The Q6600 Kentsfield is 2400MHz/1066MHz.; we'll be generous for the sake of memory bandwidth and talk about the Xeon E5420 at 2500MHz/1333MHz. Each core can theoretically perform 4 FLOPS whether single- or double-precision, and we have 4 of them, running at the known frequency, so theoretical max is 80 GFLOPS, and not quite so hard to exploit because it and its compilers were engineered to give good performance on poorly-behaved data, unlike GPUs (and their hamstrung, underdeveloped compilers).
Since we're using Socket-F we can saturate the FSB: (2*64-bit channels) * (2*667MHz interleaved per channel) ~= 21.3GB/s theoretical, which is rather optimistic but of efficiency comparable to a graphics card's device memory's.

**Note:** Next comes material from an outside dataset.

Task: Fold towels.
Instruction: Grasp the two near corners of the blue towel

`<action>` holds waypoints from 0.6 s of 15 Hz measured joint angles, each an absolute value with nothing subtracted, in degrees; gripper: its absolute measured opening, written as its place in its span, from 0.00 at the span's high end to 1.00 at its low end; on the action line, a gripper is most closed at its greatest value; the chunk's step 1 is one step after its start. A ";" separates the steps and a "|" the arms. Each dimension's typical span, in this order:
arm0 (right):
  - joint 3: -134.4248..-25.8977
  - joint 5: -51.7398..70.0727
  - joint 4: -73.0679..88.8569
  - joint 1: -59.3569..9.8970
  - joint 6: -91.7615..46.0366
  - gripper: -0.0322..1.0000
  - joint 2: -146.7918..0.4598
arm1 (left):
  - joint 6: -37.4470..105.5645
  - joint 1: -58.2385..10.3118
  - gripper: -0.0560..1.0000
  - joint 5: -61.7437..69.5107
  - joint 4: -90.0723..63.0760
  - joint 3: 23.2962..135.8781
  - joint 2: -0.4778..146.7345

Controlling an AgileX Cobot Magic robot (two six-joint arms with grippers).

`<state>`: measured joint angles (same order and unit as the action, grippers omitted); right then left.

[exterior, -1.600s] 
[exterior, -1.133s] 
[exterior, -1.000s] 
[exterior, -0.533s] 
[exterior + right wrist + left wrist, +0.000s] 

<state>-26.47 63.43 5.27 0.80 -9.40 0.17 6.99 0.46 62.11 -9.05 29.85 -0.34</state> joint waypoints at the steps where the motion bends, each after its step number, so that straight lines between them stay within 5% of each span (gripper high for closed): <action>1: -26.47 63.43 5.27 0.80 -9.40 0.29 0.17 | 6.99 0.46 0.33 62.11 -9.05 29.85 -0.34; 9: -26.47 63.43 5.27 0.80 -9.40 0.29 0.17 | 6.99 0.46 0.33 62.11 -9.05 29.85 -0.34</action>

If your task can be done with single-precision, is memory-bound and fits in about 1GB per job, the GTX 260 compares favorably to a Xeon: 800 (500, say) vs 80 (60, say) GFLOPS, and 112 (85, say) vs 21 (15, say) GB/s to memory. For double-precision it drops to 67 (33, say) GFLOPS so there's no clear-cut speed advantage and you should either use AMD's current offerings or stick to using standard CPU (or Clearspeed or a proper supercomputer if you're made of money).
If your dataset doesn't fit AMD's or Nvidia's GPU device memory (1~3GB), you pretty much have to go with a CPU or supercomputer since you can bolt 64GB or 128GB to your dual quad-core Xeon system, and your code will be vastly more portable for free.

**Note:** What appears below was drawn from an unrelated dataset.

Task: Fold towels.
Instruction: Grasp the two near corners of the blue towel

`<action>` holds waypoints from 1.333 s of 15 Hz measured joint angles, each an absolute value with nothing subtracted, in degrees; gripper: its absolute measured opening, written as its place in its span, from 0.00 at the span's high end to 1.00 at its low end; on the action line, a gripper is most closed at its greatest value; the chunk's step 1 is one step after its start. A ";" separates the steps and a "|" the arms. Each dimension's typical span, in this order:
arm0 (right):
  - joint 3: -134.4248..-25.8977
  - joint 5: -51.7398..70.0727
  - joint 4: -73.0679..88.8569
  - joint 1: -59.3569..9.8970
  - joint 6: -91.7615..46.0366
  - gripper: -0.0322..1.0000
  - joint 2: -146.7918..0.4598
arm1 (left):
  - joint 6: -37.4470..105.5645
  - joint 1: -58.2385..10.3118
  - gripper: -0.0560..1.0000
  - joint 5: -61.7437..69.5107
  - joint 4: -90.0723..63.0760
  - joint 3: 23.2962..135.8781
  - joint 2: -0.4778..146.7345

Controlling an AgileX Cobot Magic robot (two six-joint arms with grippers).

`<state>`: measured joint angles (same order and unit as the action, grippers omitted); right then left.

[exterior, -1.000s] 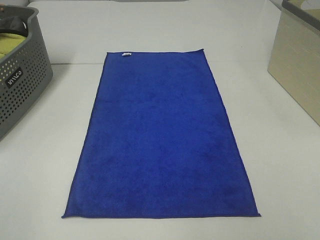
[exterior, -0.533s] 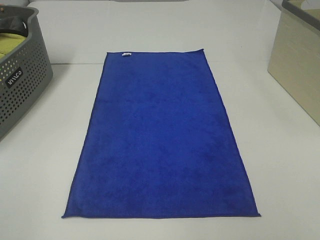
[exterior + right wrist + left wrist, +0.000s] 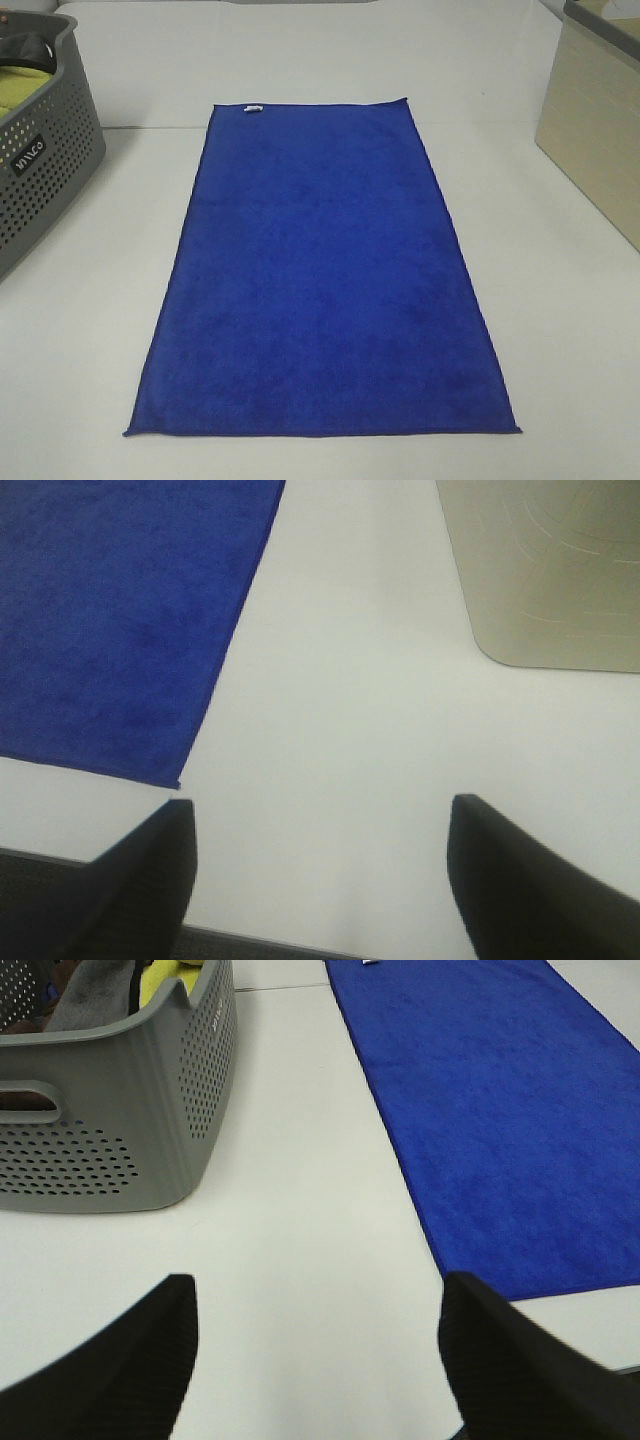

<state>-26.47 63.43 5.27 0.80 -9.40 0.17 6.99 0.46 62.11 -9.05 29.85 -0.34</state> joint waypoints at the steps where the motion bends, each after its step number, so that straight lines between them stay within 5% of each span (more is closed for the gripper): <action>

Hi dear my all site iPhone,iPod,Mac,Apple any other hardware repair related sites i am sure my all sites your problum solve
Plz use Google .com & Google .co.in - Good Ranking my all sites
http://www.techrestore.com/
http://www.macbook-repair.com/macbook-repair.htm
http://www.macbook-pro-repair.com/macbook-pro-repair.htm
http://www.apple-macbook-pro-repair.com/apple-macboock-pro-repair.htm
http://www.apple-ipod-repair.com
http://www.macbook-screen-repair.com/macbook-screen-repair.htm
http://www.apple-macbook-screen-repair.com/macbook-screen-repair.htm
http://www.apple-lcd-screen-repair.com/apple-lcd-screen-repair/
http://www.ibook-repair.com/ibook-repair/
http://www.macbookscreenrepair.com
http://www.powerbookscreenrepair.com/powerbook-screen-repair/
http://www.powerbook-repair.com/powerbook-repair/
http://www.iphonerepairhelp.com/iPhone-repair.htm
http://www.psprepairhelp.com/psp-repair.htm
http://www.ipod-repair-help.com/iPod-repair.htm
http://www.iphone-repair-help.com/iphone-repair.htm
http://www.ps3driverepair.com/ps3-drive-repair.htm
http://www.psp-repair-help.com/psp-repair.htm
http://www.brickedpsp.com/bricked-psp.htm
http://www.partsforpsp.com/parts-for-psp.htm
--------------------
Other sites
http://crystaltechesolutions.wordpress.com/
http://preciousgemstonebeads.wordpress.com/
http://www.shriramgems.com
http://unlimited-moviez.com/webdir/
Call-Us
1-888-64-RESTORE 1-888-647-3786
Contact By riya1984@gmail.com
No idea why I said 2 units * (1 MUL + 1 ADD) * 4 cores * 2500MHz = 80GFLOPS (!?) for the Kentsfield/Harpertown; obviously it's 40GFLOPs, and obviously the analysis holds.
Some more information how RV7x0 calculates 64-bit floating point:
All shader processors in RV7x0 are natively 32-bit. There are 5 ALU's in each shader processer. When RV7x0 calculates an 64-bit MUL operation, it does it by using 4 of those 32-bit ALU's together. When RV7x0 calculates an 64-bit ADD operation, it combines 2 32-bit ALU's together.
That's why RV7x0 has floating point MUL throughput of 1/5 of it's 32-bit MUL thoughtput. There is no "group of 64-bit ALU's" like the article thinks.